Les “cars Macron” – Flixbus, Ouibus, Isilines – sont partis à l’assaut de nos routes en 2015. Après des débuts difficiles, c’est peut-être grâce aux grèves SNCF de ces derniers mois que ces sociétés vont pouvoir s’implanter durablement dans le paysage. Au lendemain du dernier épisode de grève unitaire, un premier bilan s’impose. Hugo Roncal, Directeur Général d’Eurolines-Isilines, a connu en avril dernier son meilleur mois depuis le lancement de la filiale. Son souhait : que ces déplacements contraints se transforment en habitude chez les usagers.  

« Avec les grèves SNCF à répétition, en avril, nous avons connu le meilleur mois depuis le lancement de notre activité en France. » Hugo Roncal, Directeur Général d’Eurolines-Isilines, est satisfait, mais prudent.
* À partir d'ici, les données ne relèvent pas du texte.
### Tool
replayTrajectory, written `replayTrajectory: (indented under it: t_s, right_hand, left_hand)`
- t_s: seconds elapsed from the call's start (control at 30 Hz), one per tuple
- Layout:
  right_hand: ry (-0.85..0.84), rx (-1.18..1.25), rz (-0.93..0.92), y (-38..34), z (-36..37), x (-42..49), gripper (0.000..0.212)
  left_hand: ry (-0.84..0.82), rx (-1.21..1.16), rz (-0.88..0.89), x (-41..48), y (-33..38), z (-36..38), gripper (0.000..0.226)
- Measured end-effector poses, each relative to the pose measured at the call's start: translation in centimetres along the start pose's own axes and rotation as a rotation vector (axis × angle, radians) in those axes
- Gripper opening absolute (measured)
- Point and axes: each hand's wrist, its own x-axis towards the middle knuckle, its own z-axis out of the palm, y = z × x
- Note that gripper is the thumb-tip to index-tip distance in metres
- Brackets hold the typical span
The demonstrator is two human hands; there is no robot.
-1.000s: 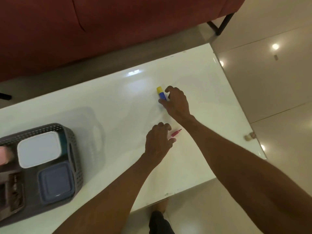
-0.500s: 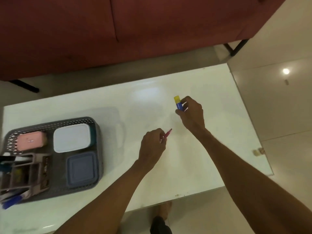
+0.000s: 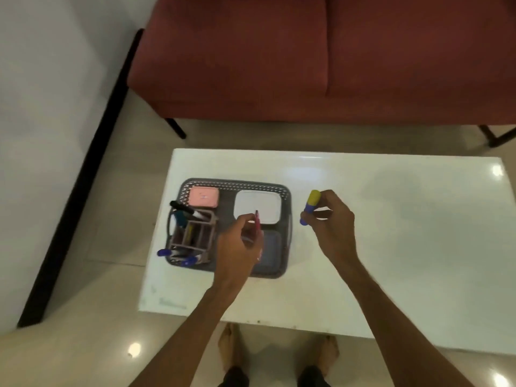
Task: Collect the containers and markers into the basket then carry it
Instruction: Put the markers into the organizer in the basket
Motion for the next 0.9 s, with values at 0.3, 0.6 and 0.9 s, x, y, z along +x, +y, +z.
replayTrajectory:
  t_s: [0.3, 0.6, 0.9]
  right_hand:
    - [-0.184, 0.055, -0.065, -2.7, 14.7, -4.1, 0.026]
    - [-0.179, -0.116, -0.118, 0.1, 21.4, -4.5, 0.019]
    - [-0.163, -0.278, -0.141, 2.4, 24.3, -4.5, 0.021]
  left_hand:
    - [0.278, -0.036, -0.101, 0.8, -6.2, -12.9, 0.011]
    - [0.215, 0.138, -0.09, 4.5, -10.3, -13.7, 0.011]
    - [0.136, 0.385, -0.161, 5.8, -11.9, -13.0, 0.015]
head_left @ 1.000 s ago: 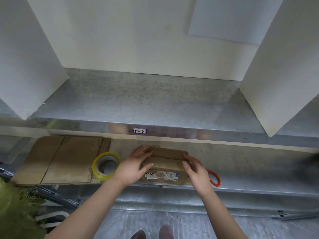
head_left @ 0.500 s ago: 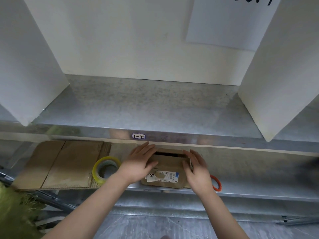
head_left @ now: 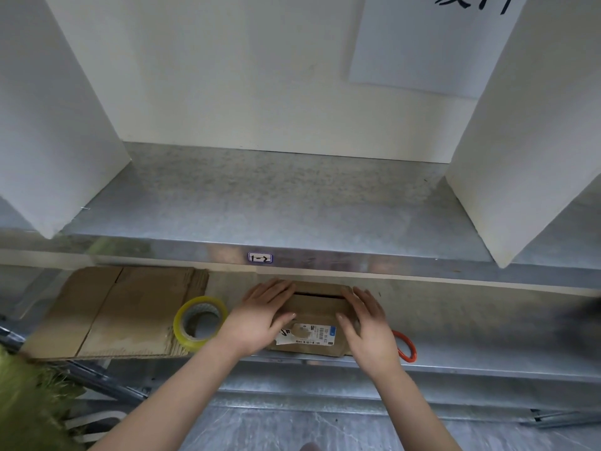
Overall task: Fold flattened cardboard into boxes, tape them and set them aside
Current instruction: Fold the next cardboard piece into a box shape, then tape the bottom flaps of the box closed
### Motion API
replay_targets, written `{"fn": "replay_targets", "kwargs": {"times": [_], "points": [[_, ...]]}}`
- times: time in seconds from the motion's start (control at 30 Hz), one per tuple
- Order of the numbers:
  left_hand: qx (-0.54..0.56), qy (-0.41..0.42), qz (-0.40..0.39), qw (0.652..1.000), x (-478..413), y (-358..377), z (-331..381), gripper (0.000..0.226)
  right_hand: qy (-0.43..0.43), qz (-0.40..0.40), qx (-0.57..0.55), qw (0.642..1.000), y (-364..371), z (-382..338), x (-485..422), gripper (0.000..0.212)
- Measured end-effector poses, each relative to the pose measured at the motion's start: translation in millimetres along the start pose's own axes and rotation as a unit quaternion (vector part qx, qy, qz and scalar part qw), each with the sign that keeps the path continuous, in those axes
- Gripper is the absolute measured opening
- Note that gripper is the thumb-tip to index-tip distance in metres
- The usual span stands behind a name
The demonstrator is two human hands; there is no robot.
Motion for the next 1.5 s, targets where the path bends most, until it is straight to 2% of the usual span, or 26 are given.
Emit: {"fn": "replay_targets", "kwargs": {"times": [0.07, 0.23, 0.4, 0.57, 0.73, 0.87, 1.0, 1.17, 1.23, 1.33, 1.43, 1.5], "points": [[-0.002, 0.000, 0.008, 1.000, 0.2, -2.5, 0.4, 0.078, -0.006, 0.002, 0.023, 1.000, -1.3, -3.1, 0.5, 0.060], [-0.006, -0.002, 0.008, 1.000, -2.1, -4.0, -2.8, 0.076, -0.009, 0.003, 0.060, 0.998, -5.8, -10.2, -2.7, 0.061], [-0.040, 0.004, 0.015, 0.999, 0.8, -11.8, -3.8, 0.065, -0.038, 0.008, 0.112, 0.993, -10.3, -25.2, -4.1, 0.055], [-0.116, 0.004, 0.051, 0.992, 22.2, -20.8, -25.5, 0.056, -0.103, 0.013, 0.205, 0.973, -8.9, -59.6, -7.1, 0.049], [-0.141, -0.039, 0.024, 0.989, 61.0, -16.1, -72.4, 0.055, -0.202, -0.001, 0.196, 0.960, 28.6, -110.2, -8.9, 0.047], [-0.125, -0.042, -0.005, 0.991, 87.6, 0.6, -110.8, 0.050, -0.230, 0.001, 0.221, 0.948, 83.3, -143.7, -9.4, 0.048], [-0.095, -0.015, -0.015, 0.995, 100.7, 19.0, -144.9, 0.051, -0.187, -0.024, 0.196, 0.962, 136.7, -159.8, -12.2, 0.051], [0.003, -0.006, -0.066, 0.998, 101.4, 40.6, -167.5, 0.066, -0.013, -0.048, 0.109, 0.993, 186.5, -153.8, -16.5, 0.049], [-0.005, 0.003, -0.078, 0.997, 97.9, 46.0, -173.9, 0.070, 0.059, -0.091, 0.104, 0.989, 196.6, -146.6, -22.8, 0.054], [-0.076, 0.037, -0.080, 0.993, 88.1, 52.9, -177.3, 0.053, 0.133, -0.169, 0.107, 0.971, 199.5, -141.9, -29.2, 0.068], [-0.044, 0.039, -0.113, 0.992, 78.8, 53.8, -177.9, 0.045, 0.150, -0.201, 0.132, 0.959, 199.7, -146.8, -36.1, 0.079], [-0.038, 0.045, -0.126, 0.990, 75.6, 54.9, -178.6, 0.041, 0.154, -0.217, 0.154, 0.951, 199.7, -147.8, -40.8, 0.077]]}}
Point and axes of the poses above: each hand's wrist, its own x-axis away from the middle knuckle, its own y-axis out of the palm, z = x × y, the point moved 2 cm from there along -x, towards the middle knuckle, and after that the axes turned 14 degrees about -z, right-handed, at the moved point
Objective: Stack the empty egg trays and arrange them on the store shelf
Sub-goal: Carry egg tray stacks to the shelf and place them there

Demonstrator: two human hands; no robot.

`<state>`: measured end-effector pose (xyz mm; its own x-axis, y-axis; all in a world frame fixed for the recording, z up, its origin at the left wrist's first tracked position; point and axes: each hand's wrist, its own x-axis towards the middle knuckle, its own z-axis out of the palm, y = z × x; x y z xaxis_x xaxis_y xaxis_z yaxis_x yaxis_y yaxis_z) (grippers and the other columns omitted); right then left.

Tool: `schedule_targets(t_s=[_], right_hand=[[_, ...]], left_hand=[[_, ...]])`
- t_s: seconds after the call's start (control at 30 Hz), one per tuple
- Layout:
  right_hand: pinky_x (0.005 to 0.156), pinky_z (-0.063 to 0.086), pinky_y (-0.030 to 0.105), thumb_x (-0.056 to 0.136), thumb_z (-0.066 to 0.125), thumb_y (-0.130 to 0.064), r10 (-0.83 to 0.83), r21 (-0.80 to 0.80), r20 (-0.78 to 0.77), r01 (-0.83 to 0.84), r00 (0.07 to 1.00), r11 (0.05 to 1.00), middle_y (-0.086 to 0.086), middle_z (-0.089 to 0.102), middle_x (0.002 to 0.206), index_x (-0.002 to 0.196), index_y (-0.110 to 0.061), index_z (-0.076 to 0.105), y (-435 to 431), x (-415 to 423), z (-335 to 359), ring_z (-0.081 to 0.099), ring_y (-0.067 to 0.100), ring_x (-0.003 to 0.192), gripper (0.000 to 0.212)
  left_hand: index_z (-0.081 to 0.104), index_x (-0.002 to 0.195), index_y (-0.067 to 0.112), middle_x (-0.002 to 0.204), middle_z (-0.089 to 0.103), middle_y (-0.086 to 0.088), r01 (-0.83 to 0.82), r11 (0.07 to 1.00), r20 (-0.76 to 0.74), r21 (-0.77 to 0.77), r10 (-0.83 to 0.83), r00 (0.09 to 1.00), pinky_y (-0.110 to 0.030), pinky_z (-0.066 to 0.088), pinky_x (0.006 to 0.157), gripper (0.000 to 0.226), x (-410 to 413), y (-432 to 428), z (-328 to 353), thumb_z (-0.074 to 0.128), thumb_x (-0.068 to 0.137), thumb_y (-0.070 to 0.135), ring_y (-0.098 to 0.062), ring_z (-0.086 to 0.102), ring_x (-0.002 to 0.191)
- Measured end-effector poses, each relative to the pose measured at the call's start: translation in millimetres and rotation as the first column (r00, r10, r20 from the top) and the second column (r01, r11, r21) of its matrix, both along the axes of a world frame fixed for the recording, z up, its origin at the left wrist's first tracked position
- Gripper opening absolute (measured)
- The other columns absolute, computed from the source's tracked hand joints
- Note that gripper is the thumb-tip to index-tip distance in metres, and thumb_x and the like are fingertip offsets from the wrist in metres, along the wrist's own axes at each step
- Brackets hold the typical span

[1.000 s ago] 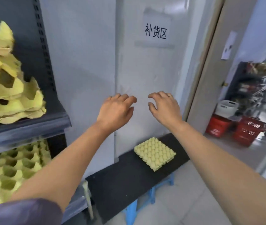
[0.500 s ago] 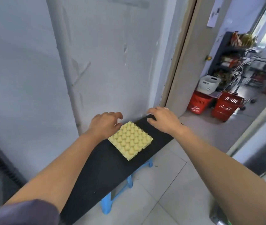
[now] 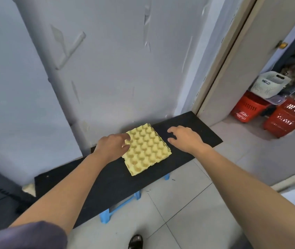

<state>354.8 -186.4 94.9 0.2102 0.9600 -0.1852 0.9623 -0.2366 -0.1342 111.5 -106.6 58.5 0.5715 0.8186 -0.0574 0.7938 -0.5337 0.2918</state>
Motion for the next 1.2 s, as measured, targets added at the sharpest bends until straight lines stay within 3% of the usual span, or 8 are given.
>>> schedule_targets(t_s=[0.33,0.6,0.8,0.93,1.03,1.2], right_hand=[[0.092,0.05,0.043,0.095,0.05,-0.032,-0.043,-0.184,-0.071,0.03,0.997,0.983,0.006,0.053,0.13,0.14,-0.023,0.04,96.7,69.3,-86.7,0.053,0.026,0.117,0.047],[0.093,0.049,0.039,0.096,0.049,-0.026,-0.101,-0.286,-0.207,0.038,0.973,0.957,0.012,0.053,0.13,0.138,-0.01,0.042,143.0,106.1,-174.6,0.056,0.027,0.113,0.045],[0.087,0.051,0.043,0.093,0.052,-0.03,-0.168,-0.315,-0.275,0.076,0.947,0.946,0.013,0.055,0.124,0.14,-0.009,0.041,171.3,128.4,-257.5,0.058,0.031,0.106,0.053],[0.08,0.052,0.042,0.09,0.052,-0.035,-0.188,-0.306,-0.267,0.102,0.945,0.947,0.015,0.053,0.116,0.125,-0.007,0.051,189.5,136.9,-315.4,0.057,0.034,0.1,0.044],[0.087,0.049,0.044,0.092,0.052,-0.039,-0.213,-0.287,-0.263,0.135,0.941,0.948,0.017,0.048,0.12,0.127,-0.009,0.047,198.3,135.8,-346.0,0.053,0.038,0.107,0.046],[0.096,0.039,0.044,0.095,0.049,-0.042,-0.292,-0.247,-0.239,0.233,0.926,0.941,0.018,0.04,0.131,0.141,-0.014,0.033,207.3,133.6,-377.9,0.043,0.041,0.121,0.056]], left_hand=[[0.046,0.13,0.029,0.119,0.059,0.006,-0.084,0.987,-0.048,-0.135,0.078,0.996,-0.034,0.042,0.088,0.037,59.5,85.8,-79.8,0.044,0.094,0.033,-0.019,0.054,0.113],[0.04,0.137,0.027,0.127,0.053,-0.001,-0.245,0.928,-0.111,-0.28,0.222,0.969,-0.042,0.047,0.089,0.046,79.7,106.4,-166.9,0.049,0.092,0.033,-0.023,0.052,0.113],[0.024,0.147,0.02,0.142,0.038,-0.007,-0.433,0.829,-0.153,-0.353,0.405,0.901,-0.044,0.042,0.093,0.063,96.1,108.0,-250.6,0.051,0.091,0.032,-0.029,0.043,0.124],[0.011,0.15,0.014,0.149,0.026,-0.009,-0.528,0.754,-0.161,-0.391,0.509,0.846,-0.046,0.039,0.098,0.076,104.2,114.6,-299.9,0.053,0.091,0.037,-0.031,0.034,0.132],[0.006,0.15,0.013,0.149,0.024,-0.011,-0.594,0.675,-0.136,-0.437,0.603,0.786,-0.049,0.038,0.099,0.081,107.4,121.2,-329.1,0.055,0.09,0.038,-0.033,0.034,0.131],[-0.004,0.151,0.017,0.146,0.03,-0.014,-0.576,0.471,-0.061,-0.669,0.737,0.674,-0.044,0.044,0.097,0.088,109.9,123.9,-362.4,0.057,0.09,0.034,-0.032,0.045,0.123]])
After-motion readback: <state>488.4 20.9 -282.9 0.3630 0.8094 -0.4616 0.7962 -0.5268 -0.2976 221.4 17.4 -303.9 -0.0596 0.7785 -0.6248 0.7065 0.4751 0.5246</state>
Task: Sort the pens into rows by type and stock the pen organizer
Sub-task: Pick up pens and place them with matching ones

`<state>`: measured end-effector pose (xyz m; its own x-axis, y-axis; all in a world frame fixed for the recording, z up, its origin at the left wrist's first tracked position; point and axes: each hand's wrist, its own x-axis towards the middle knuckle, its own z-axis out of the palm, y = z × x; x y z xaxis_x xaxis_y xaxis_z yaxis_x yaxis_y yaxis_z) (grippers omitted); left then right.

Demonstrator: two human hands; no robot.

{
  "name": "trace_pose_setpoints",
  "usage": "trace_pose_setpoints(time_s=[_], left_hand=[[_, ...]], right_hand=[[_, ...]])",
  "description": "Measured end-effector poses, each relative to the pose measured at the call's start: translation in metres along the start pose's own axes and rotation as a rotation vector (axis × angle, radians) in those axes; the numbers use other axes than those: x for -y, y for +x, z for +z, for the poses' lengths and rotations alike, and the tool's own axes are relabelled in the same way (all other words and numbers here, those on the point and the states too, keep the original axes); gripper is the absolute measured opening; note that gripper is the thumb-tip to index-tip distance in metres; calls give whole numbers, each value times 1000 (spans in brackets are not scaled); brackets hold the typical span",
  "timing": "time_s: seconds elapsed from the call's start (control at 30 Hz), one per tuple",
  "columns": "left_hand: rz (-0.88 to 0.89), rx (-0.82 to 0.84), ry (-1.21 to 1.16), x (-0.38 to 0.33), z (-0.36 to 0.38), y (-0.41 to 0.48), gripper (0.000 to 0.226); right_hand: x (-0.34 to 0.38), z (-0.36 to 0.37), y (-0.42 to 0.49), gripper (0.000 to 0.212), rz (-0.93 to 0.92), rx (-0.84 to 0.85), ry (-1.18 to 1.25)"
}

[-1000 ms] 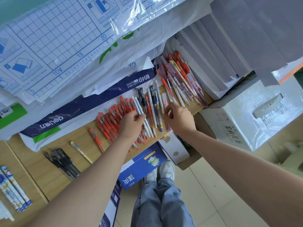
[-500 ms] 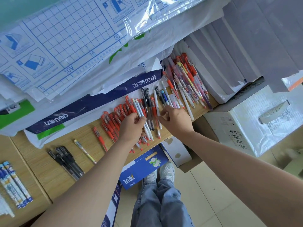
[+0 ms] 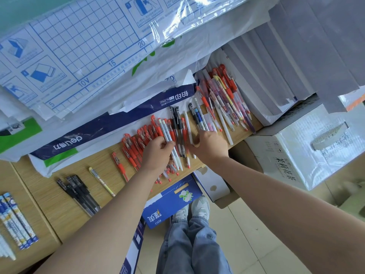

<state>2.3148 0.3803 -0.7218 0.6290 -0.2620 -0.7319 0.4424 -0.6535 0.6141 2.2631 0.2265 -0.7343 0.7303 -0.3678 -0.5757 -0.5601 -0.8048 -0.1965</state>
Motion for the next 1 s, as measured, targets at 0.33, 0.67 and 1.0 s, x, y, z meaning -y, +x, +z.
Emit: trace_pose_setpoints(time_s=[0.33, 0.67, 1.0], left_hand=[[15, -19, 22, -4, 5, -4, 32], [48, 46, 9, -20, 27, -1, 21], [21, 23, 22, -11, 30, 1, 29]], right_hand=[[-33, -10, -7, 22, -2, -93, 379], [-72, -14, -3, 20, -69, -89, 291], [-67, -10, -8, 15, 29, -221, 307]])
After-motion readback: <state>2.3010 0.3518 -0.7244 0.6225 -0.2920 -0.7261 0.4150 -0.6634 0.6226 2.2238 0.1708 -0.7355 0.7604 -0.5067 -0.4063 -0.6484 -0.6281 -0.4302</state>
Reste à savoir si l’essai sera transformé. « Nous voulons désormais voir si ces déplacements contraints vont entraîner un report sur notre activité. » Et c’est le scénario qui se profile : « entre deux épisodes de grève nous avons remarqué une augmentation de l’activité qui est plus importante que l’année précédente. »


Après trois ans d’existence, les « cars Macron », issus de la loi d’août 2015 sur « la croissance, l’activité et l’égalité des chances économiques », pourraient bien s’installer dans le paysage des modes de transport en commun grâce aux épisodes de « grèves perlées » que rencontre la SNCF depuis avril dernier. 36 jours, au total. Et autant d’opportunités de voir les usagers du train passer du rail à la route. 

Et la route, c’est la voiture ou l’autocar. « Nos clients ne possèdent pas de voiture individuelle ou viennent du covoiturage car nous sommes moins chers et apportons une assurance en terme de sécurité », constate Hugo Roncal. « Si Blablacar est imbattable sur les villes peu desservies, les passagers s’en détournent sur les destinations très courues et couvertes par les autocars. »  Et 20% des personnes qui ont pris le car n’auraient pas voyagé autrement, selon l’Arafer.

Isilines, le laboratoire d’Eurolines

Pour se démarquer de la concurrence, Isilines mise sur l’innovation. « Notre actionnaire Transdev nous demande de tester des choses, Isilines est perçu comme un laboratoire. » Ainsi, à l’ouverture du marché en 2015, la filiale a non seulement pu s’appuyer sur l’implantation d’Eurolines en France et en Europe, mais aussi collaborer avec des start-up pour lancer de nouveaux services. « L’ouverture d’Isilines a permis de digitaliser Eurolines avec le wifi à bord, les billets numériques, la géolocalisation des cars, et même la possibilité de régler en bitcoins. » Pour le DG, la loi Macron a permis de « moderniser un secteur un peu poussiéreux ».

Eurolines-Isilines reste conscient que ce pic conjoncturel de la fréquentation des lignes n’efface pas une réalité : leurs passagers ont du temps et peu de moyens. Mais avec 1 500 destinations en France et en Europe, 2 000 agences sur le territoire, la transformation des gares en points multimodaux, l’autocar peut s’installer dans le paysage des transports.